The deal, also signed by Jordan, remarkably resembles the Obama administration’s Mideast deals that Trump (rightly) criticized so harshly during the 2016 presidential campaign. And sure enough, just like the nuclear deal with Iran and the deal with Russia on Syria’s chemical weapons, this new pact strengthens Iran — despite Washington’s assurances otherwise.
One part of the deal, meant to reach a long-lasting ceasefire in southern Syria, stresses the need for the “reduction, and ultimate elimination, of foreign forces and foreign fighters from the area.” Spokesmen for Secretary of State Rex Tillerson, who negotiated it with his Kremlin counterpart Sergey Lavrov, indicate that passage is meant to remove Iran and its proxy fighters from Syria.
But does it?
Lavrov said Tuesday that Moscow never promised anything like that. The Iranian presence in Syria is “legitimate,” Lavrov said. The only unwanted outsiders are “various foreign terrorists, militants who are attached to those groups of armed opposition that the US supports.”
Oops. A Mideast deal with Russia is falling apart before the ink is dry.
Just like that Nobel-worthy 2013 pact to rid Syria of chemical weapons. Since then, there were so many deadly chemical attacks in Syria that now Moscow and Washington can’t even agree on how to monitor them.
And just like the 2015 pact known as the Joint Comprehensive Plan of Action, ostensibly aimed at halting Iran’s nuclear progress (while allowing it to develop nuclear-capable missiles and intensify its research and uranium enrichment). Now even some of Trump’s opponents agree on the need to fix it, but Russia says, Hey, a deal’s a deal.
Why even sign Mideast deals with Russia when it doesn’t share our goals there?
Moscow doesn’t mind Iranian advances. Hezbollah and other Iranian-backed militias were very helpful in Syria, securing the Kremlin’s top goal of keeping the butcher Bashar al-Assad in power. For its trouble, Iran has won a large measure of control over the future of Syria, just as it controls neighboring Lebanon.
Tehran is setting up Syrian and Lebanese missile factories. As the BBC reported over the weekend, it’s now also building a permanent Syrian military base, located just south of Damascus and merely 30 miles from the Israeli side of the Golan Heights.

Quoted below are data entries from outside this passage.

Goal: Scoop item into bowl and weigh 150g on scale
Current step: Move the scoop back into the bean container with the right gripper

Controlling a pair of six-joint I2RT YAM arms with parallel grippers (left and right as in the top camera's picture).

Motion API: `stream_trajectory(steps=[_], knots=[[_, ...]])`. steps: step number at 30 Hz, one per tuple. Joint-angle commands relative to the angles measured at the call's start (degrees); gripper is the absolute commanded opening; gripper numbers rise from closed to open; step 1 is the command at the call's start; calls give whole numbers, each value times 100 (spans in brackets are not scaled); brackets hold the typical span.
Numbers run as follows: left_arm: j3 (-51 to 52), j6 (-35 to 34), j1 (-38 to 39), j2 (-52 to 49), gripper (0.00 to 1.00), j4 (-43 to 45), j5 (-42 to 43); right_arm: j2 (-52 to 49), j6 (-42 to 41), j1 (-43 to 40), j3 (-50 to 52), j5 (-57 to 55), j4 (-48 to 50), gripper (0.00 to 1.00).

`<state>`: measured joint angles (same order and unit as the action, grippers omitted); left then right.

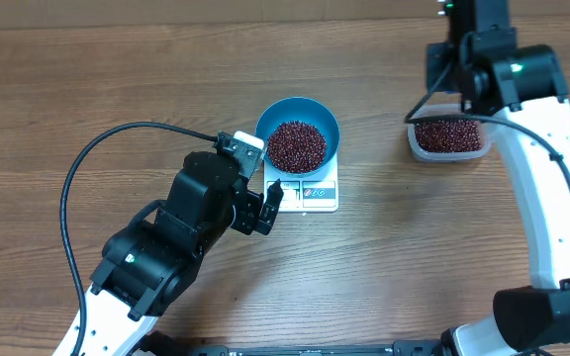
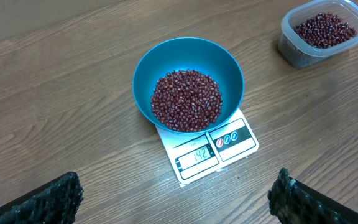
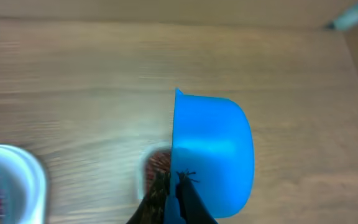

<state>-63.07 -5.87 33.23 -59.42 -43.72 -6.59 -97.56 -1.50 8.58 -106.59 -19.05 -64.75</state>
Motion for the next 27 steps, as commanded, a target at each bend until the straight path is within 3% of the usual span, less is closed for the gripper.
stream_trajectory(steps=[1, 10, 20, 27], knots=[[-24, -57, -26, 17, 99, 17, 50, -66, -68, -267, 404, -127, 31, 4], [-24, -57, -26, 17, 100, 17, 50, -85, -70, -363, 1569, -11, 542, 4], [-24, -57, -26, 17, 100, 17, 50, -94, -68, -363, 3272, 570, 2168, 4], [-24, -57, -26, 17, 100, 17, 50, -94, -68, -363, 3460, 1067, 2387, 4]])
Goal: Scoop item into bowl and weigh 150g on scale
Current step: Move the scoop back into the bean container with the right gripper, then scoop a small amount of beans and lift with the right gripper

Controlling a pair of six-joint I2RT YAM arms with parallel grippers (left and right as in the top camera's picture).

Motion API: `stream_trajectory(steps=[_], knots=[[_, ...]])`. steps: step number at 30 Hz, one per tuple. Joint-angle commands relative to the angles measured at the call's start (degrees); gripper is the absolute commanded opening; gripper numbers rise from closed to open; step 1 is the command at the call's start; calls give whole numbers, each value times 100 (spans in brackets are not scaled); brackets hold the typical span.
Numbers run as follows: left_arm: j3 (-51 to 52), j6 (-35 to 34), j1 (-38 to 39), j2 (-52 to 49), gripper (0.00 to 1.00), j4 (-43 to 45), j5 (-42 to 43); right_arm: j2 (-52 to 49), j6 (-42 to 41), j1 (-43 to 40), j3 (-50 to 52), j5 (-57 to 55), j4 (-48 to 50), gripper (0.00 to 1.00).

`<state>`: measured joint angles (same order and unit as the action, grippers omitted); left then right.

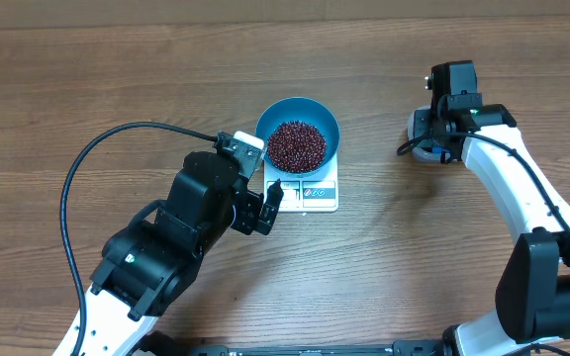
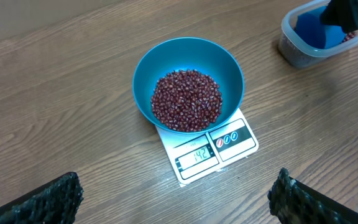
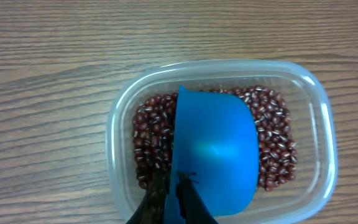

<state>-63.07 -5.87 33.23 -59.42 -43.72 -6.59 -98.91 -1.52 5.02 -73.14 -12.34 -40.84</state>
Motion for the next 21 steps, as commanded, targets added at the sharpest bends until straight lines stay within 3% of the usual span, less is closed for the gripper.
stream_trajectory(steps=[1, 21], knots=[[-24, -57, -26, 17, 99, 17, 50, 42, -66, -7, 114, 433, 35, 4], [-24, -57, -26, 17, 100, 17, 48, 168, -164, -1027, -308, 1650, -125, 4]])
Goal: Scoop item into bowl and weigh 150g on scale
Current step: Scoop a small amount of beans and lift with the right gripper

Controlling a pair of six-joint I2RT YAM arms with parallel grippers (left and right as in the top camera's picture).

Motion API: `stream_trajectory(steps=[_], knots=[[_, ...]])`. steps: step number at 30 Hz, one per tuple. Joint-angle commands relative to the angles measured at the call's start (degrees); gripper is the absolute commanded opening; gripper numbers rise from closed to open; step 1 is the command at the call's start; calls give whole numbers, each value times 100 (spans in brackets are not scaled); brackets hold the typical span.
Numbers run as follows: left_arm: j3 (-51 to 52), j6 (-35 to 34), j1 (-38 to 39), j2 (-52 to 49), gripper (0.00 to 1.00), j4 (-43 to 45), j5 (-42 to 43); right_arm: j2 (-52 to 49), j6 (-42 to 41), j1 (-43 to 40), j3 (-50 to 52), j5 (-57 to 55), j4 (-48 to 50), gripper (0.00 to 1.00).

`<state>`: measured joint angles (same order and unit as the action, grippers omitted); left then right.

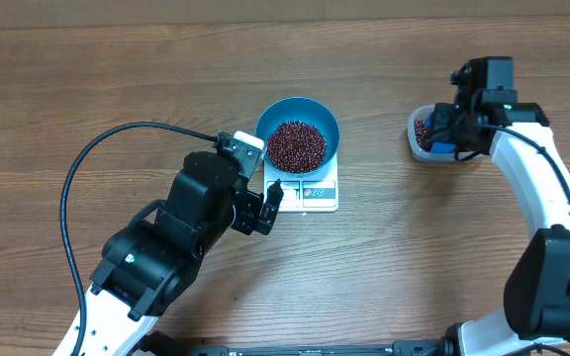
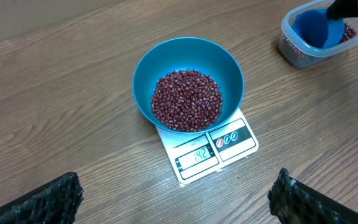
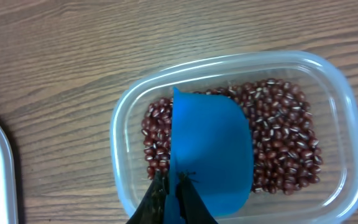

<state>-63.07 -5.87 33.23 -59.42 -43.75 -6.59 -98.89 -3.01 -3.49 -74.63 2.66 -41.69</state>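
Observation:
A blue bowl [image 1: 298,133] of red beans sits on the white scale [image 1: 310,194]; the scale's display [image 2: 197,155] reads 142. My right gripper [image 3: 171,186] is shut on the handle of a blue scoop [image 3: 211,149], whose cup lies in the clear tub [image 3: 126,112] of red beans [image 3: 278,137]. The same tub [image 1: 422,133] is at the right in the overhead view. My left gripper [image 2: 179,199] hangs open near the scale's front, holding nothing.
A black cable [image 1: 97,158] loops over the table left of the left arm. The table's far edge [image 1: 265,22] runs along the top of the overhead view.
The right wrist has shifted to the right over the tub, and the scoop now sits more over the tub's left part. The left arm, bowl and scale reading are unchanged.
The right gripper held the scoop tipped over the bowl, with the scale at 142. Then it was away over the table by the tub. Then the scoop was down among the tub's beans, where it still is, a little shifted.

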Motion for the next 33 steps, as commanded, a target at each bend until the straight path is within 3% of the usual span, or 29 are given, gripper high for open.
stream_trajectory(steps=[1, 17, 26, 33], knots=[[-24, -57, -26, 17, 100, 20, 50, 203, -4, -219, -160, 151, -39, 4], [-24, -57, -26, 17, 100, 20, 50, 1257, 42, -308, -164, 354, -216, 4], [-24, -57, -26, 17, 100, 20, 50, 1362, 42, -407, -164, 765, -188, 4], [-24, -57, -26, 17, 99, 20, 48, 1362, 42, -1241, -162, 2308, -155, 4]])
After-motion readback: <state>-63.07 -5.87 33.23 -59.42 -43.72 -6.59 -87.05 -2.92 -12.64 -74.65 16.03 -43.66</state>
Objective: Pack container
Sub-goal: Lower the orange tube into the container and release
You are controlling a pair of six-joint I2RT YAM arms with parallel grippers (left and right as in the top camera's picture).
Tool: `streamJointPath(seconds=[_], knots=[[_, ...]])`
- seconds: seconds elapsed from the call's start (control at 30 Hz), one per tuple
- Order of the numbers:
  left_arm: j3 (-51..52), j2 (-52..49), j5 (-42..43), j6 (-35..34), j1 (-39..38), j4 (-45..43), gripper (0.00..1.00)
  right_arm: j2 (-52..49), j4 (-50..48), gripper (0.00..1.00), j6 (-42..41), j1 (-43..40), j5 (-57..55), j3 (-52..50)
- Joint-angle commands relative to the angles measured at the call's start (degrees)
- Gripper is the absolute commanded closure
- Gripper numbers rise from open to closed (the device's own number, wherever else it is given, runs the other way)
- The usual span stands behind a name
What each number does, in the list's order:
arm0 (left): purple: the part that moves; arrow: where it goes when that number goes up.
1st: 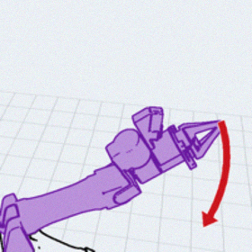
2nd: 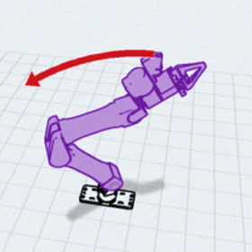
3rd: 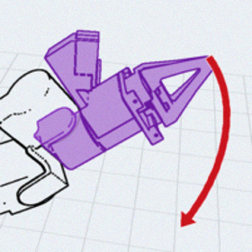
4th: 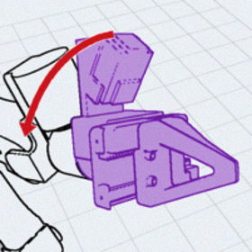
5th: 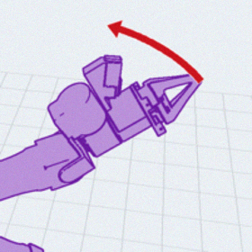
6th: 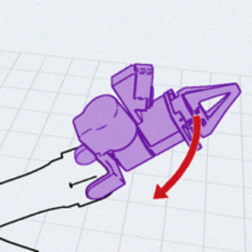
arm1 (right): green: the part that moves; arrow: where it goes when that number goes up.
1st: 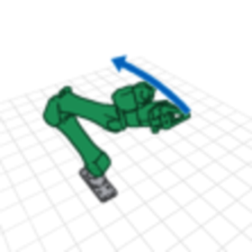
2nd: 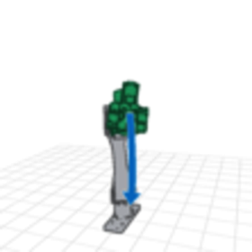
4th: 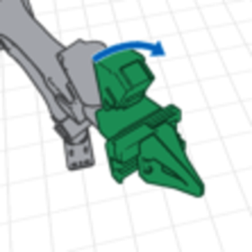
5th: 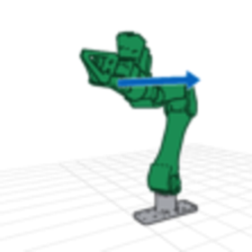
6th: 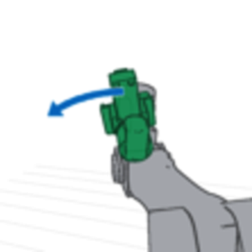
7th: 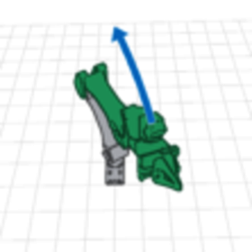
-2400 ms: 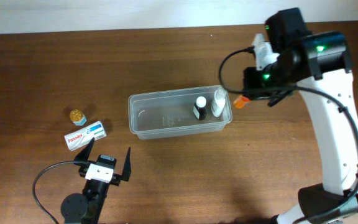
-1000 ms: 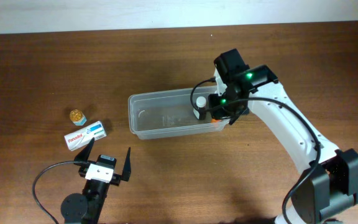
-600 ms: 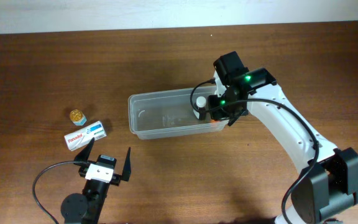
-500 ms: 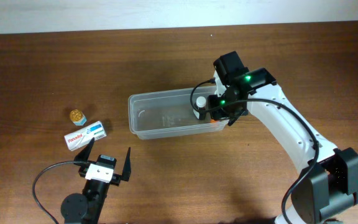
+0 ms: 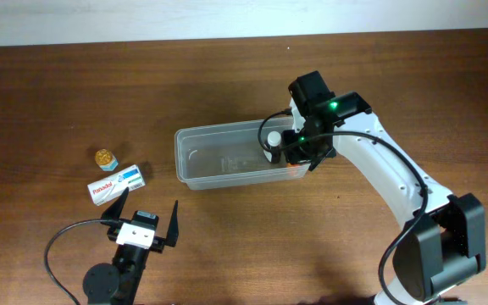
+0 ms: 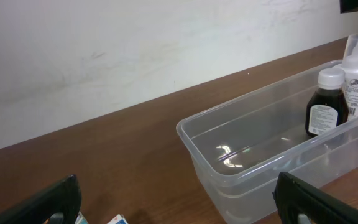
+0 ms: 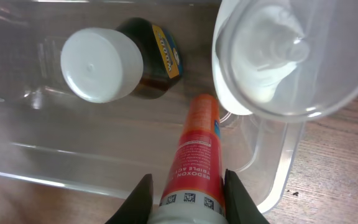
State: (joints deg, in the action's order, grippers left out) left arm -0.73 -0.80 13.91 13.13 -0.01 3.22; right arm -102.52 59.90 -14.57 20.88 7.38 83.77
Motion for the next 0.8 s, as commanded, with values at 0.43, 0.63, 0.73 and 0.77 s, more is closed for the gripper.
streamJointPath(seconds=[0.43,0.63,0.73,0.77], knots=[[0.2,0.4,-0.2,0.7,0.2,0.3,0.01,-0.1,1.0,0.45,0.6,0.5,-0.5,3.2],[0.2,0.4,-0.2,0.7,0.2,0.3,0.01,0.0,11.9,0.43,2.1,0.2,-0.7,19.0],[0.2,0.4,-0.2,0.7,0.2,0.3,0.00,0.0,17.9,0.30,2.1,-1.0,-3.5,27.3],[0.2,0.4,-0.2,0.7,0.2,0.3,0.01,0.0,19.9,0.18,2.0,-1.9,-4.9,30.0]])
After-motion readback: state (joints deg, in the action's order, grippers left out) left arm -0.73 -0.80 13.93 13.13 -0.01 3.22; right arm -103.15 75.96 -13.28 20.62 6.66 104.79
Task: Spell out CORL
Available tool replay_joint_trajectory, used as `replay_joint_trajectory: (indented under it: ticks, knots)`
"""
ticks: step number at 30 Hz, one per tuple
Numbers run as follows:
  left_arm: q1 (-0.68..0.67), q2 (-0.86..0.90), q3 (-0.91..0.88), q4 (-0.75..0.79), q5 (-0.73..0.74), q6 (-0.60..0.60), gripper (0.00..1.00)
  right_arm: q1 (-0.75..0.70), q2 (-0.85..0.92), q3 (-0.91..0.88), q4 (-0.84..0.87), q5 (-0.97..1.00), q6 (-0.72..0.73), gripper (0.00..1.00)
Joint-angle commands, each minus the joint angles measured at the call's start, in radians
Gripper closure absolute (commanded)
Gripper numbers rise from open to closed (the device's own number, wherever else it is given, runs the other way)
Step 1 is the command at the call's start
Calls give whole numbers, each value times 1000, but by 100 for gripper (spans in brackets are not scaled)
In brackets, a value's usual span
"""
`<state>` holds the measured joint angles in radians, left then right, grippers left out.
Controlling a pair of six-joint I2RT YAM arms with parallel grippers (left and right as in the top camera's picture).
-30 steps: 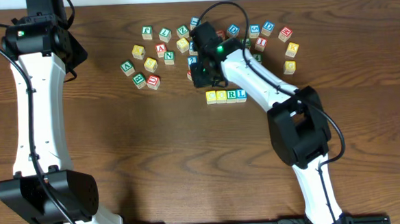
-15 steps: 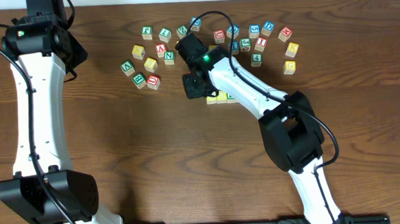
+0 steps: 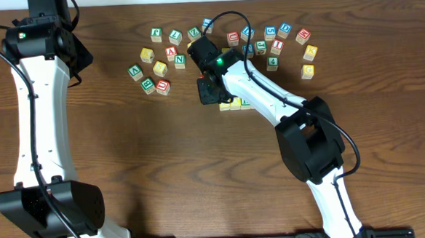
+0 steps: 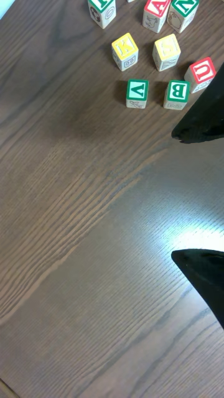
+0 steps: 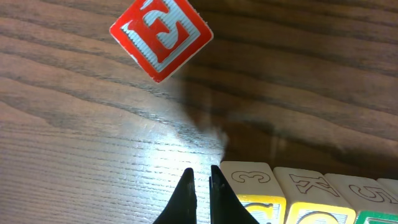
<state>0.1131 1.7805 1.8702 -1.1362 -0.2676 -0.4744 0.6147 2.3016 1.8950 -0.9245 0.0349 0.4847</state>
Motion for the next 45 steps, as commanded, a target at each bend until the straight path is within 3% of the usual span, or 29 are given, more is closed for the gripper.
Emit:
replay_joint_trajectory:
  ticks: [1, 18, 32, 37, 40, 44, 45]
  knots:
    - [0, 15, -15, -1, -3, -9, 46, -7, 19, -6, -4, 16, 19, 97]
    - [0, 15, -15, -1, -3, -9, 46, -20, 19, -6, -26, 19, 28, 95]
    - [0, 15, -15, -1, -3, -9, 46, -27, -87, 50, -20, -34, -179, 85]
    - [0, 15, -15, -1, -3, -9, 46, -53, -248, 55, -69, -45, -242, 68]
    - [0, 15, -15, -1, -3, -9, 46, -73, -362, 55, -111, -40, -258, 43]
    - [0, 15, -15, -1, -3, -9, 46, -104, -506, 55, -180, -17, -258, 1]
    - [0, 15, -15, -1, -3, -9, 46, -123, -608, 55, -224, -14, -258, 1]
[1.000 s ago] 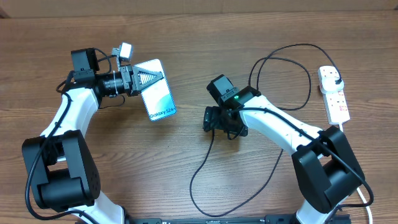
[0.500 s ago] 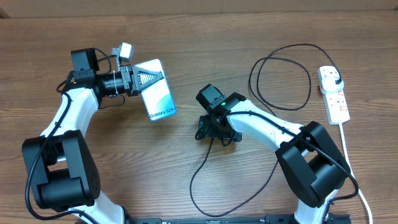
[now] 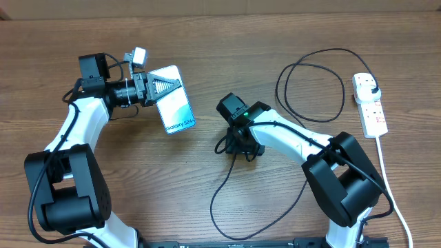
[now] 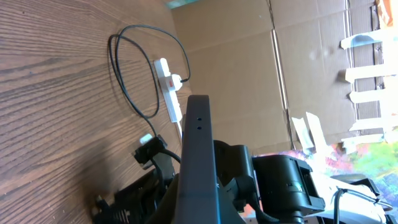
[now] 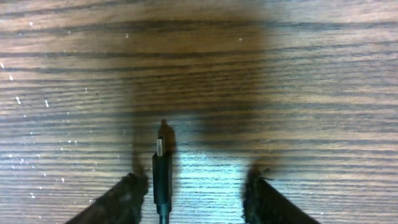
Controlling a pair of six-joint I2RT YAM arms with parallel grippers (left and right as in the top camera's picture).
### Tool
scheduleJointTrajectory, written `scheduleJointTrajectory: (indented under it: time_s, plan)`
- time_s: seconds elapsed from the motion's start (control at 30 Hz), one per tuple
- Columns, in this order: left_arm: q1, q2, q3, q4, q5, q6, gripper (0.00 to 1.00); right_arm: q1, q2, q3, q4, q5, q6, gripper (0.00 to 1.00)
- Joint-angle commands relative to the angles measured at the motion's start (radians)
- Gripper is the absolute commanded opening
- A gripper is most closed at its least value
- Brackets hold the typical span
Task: Plug charger to phone and switch on socket
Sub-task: 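Lower the right gripper onto the black cable's plug and grasp it, then lift the plug with the right gripper toward the phone's bottom port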
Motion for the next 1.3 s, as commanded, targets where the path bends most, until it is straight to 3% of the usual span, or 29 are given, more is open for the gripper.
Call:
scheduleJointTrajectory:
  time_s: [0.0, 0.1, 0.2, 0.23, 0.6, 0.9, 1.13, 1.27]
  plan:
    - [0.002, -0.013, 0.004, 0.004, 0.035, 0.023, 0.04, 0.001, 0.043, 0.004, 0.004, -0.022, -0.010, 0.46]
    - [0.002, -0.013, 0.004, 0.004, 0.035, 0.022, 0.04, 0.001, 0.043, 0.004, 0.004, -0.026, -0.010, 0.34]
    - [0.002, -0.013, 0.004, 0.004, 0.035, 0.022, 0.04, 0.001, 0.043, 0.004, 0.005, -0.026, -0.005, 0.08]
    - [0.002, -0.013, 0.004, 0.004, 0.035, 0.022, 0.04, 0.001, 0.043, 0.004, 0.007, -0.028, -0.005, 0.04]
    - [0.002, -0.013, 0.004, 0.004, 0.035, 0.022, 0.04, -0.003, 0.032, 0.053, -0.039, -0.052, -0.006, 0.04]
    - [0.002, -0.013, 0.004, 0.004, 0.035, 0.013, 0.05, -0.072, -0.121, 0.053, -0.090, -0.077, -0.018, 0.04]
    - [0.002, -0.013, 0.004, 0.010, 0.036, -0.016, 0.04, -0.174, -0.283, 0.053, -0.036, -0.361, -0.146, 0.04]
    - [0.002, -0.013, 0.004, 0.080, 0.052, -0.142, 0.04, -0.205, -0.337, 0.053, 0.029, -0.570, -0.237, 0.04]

No wonder Jerusalem is nervous. Israel isn’t a party to the US-Russia deal, as Prime Minister Benjamin Netanyahu noted Monday, adding he “informed our friends in Washington and our friends in Moscow that we will operate” in Syria “in accordance with our security needs.”
Translation: The Israel Defense Forces will continue to forcibly prevent Iran and Hezbollah from creating a beachhead near its Syrian border. Netanyahu has long drawn a red line around such a presence, and the IDF has strictly enforced it.
This week the IDF redeployed Iron Dome anti-missile systems in the south, as Iranian Gaza proxy group Palestinian Islamic Jihad threatens a new war. At the same time, a tense political crisis in Lebanon may add an incentive for Hezbollah to attack as well.
The Saudis, who have instigated the latest crisis in a somewhat clumsy attempt to free Lebanon from Iran, are already beginning to siphon funds from Lebanese banks, the country’s most important economic lifeline. Meanwhile, even some of Hezbollah’s supporters wonder why the group should continue to bleed in Syria when the main enemy was always supposed to be Israel.
With all that, and with the Syrian wars winding down and Iran’s confidence rising, Tehran, or one of its affiliates, may be tempted to turn on Israel next. A new legitimation for the Iran-led coalition in Syria, signed off by America no less, can only make the situation more combustible.
In other words, Trump has just signed a pact that in many ways resembles the “worst deal ever,” as he often calls the JCPOA and other Obama deals. True, we must have some continuity in foreign policy, but this?